(YOUR INSTRUCTIONS) Would you please transcribe the data in full and exactly, excluding images?

(DATA SEGMENT)
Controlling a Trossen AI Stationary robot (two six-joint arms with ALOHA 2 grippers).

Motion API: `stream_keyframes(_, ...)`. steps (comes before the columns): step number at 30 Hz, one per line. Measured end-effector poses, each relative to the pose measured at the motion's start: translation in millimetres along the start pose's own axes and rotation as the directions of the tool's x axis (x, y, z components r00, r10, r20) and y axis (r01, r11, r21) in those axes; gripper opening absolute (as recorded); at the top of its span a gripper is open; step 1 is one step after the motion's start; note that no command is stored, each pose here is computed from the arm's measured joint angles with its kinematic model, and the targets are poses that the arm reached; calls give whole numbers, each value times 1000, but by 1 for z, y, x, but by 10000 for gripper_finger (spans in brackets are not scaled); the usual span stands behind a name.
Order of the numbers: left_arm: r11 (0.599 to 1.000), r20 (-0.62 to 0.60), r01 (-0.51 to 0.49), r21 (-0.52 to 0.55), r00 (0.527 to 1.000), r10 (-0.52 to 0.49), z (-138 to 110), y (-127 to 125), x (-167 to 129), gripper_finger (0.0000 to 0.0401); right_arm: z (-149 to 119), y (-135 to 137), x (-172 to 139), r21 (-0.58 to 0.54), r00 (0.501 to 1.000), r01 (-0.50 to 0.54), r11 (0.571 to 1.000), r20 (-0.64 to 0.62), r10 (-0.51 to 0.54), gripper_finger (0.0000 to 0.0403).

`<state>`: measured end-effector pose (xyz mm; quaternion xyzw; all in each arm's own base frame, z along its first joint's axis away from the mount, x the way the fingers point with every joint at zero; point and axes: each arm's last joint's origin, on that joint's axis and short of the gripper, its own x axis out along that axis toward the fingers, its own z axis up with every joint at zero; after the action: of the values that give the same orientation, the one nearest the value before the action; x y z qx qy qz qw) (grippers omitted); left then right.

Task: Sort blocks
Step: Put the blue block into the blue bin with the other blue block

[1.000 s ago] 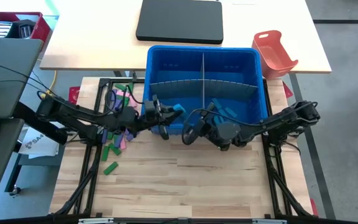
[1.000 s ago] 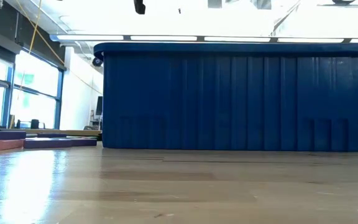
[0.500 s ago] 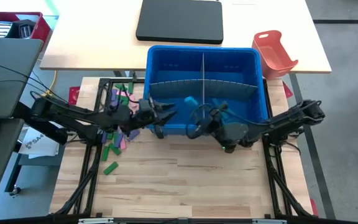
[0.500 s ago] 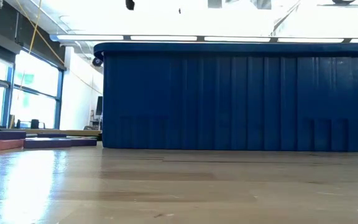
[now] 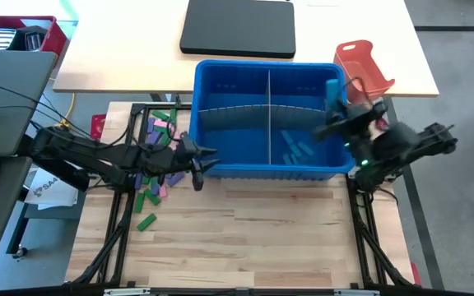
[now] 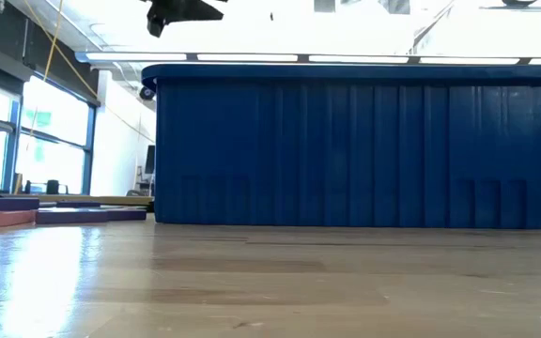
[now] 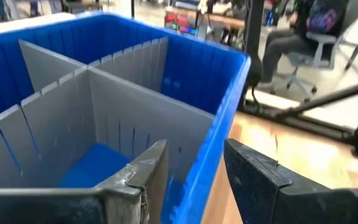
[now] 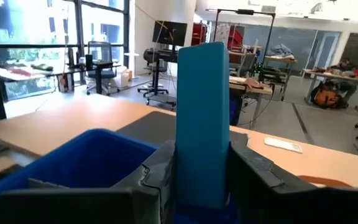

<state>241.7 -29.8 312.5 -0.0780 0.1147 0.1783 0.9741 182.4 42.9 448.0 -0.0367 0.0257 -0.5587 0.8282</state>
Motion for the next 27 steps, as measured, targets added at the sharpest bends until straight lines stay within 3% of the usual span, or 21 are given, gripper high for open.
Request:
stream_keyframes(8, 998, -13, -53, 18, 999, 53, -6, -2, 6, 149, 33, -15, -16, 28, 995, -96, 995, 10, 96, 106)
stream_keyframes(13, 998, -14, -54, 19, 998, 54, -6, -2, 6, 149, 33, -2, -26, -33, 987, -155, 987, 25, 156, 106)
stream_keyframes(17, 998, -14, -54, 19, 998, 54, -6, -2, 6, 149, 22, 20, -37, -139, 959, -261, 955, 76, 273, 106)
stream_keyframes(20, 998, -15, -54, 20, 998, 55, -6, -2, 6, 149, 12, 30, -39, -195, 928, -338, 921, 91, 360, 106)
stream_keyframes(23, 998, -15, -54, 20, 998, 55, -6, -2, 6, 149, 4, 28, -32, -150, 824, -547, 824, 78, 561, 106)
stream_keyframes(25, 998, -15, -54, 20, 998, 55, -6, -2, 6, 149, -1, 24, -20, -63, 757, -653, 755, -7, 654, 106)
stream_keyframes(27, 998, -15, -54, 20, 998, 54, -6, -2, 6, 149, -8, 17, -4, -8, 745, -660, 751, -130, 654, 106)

(ANSWER FOR THE TASK)
Controlling a Trossen AI Stationary robot (two six-joint arms with ALOHA 2 grippers).

Motion API: `stream_keyframes(_, ...)`. steps (comes before the columns): step number at 30 Hz, one per line. Measured end-effector poses, each relative to the pose measured at the motion's start: translation in millimetres along the start pose's own axes and rotation as the directions of the tool's x axis (x, y, z components r00, r10, r20) and y axis (r01, r11, r21) in those axes; gripper opening absolute (as recorded); at the top of its span a gripper is open; step 1 is one step after the motion's start; note that no command is stored, each pose here is computed from the arm's measured joint angles with its kinematic model, and the targets are poses that the arm reached; calls give whole numbers, each value times 1000, but by 1 for z, y, x, but by 10000 for gripper_finger (spans in brackets are not scaled); the usual span stands behind a name.
Order of the numbers: left_arm: r11 (0.599 to 1.000), r20 (-0.62 to 0.60), r01 (-0.51 to 0.49), r21 (-0.52 to 0.55), r00 (0.527 to 1.000), r10 (-0.52 to 0.49), z (-138 to 110), y (-127 to 125), x (-167 to 129), gripper_finger (0.0000 to 0.0401); right_arm: z (-149 to 119), y (-135 to 137), x (-172 to 139), r21 (-0.58 to 0.54), r00 (0.501 to 1.000), r01 (-0.50 to 0.54), r11 (0.571 to 1.000), r20 (-0.64 to 0.62), r10 (-0.51 to 0.54), gripper_finger (0.0000 to 0.0403).

`<state>`: measured end-effector pose (xyz mm; quaternion xyzw; all in each arm's own base frame, z along its first joint's axis away from the mount, x the way the fingers point with every joint at zero; point and axes: each arm's last joint's origin, on that joint's axis and short of the gripper, its own x axis out along that axis toward the fingers, its own z axis up with every joint at zero; after the action: of the values that give the same orientation, the one nearest the value before the action; x y z qx qy qz qw) (grippers omitted); left then right.

Task: Sort blocks
Step: Put the blue block into the blue bin with the other blue block

[1.000 s ago] 
[1.000 s ago] 
[0.500 s ago] 
[0.500 s ago] 
[now] 
[now] 
[now] 
[now] 

<state>241.7 -29.8 312.5 -0.0780 0.1147 0.1783 0.9741 182.4 42.9 448.0 -0.0367 0.0257 -0.5587 0.8282</state>
Motion for the next 27 steps, as measured, targets added at the sharpest bends until straight lines stay within 3% of the usual span, or 21 are given, gripper high for open.
Request:
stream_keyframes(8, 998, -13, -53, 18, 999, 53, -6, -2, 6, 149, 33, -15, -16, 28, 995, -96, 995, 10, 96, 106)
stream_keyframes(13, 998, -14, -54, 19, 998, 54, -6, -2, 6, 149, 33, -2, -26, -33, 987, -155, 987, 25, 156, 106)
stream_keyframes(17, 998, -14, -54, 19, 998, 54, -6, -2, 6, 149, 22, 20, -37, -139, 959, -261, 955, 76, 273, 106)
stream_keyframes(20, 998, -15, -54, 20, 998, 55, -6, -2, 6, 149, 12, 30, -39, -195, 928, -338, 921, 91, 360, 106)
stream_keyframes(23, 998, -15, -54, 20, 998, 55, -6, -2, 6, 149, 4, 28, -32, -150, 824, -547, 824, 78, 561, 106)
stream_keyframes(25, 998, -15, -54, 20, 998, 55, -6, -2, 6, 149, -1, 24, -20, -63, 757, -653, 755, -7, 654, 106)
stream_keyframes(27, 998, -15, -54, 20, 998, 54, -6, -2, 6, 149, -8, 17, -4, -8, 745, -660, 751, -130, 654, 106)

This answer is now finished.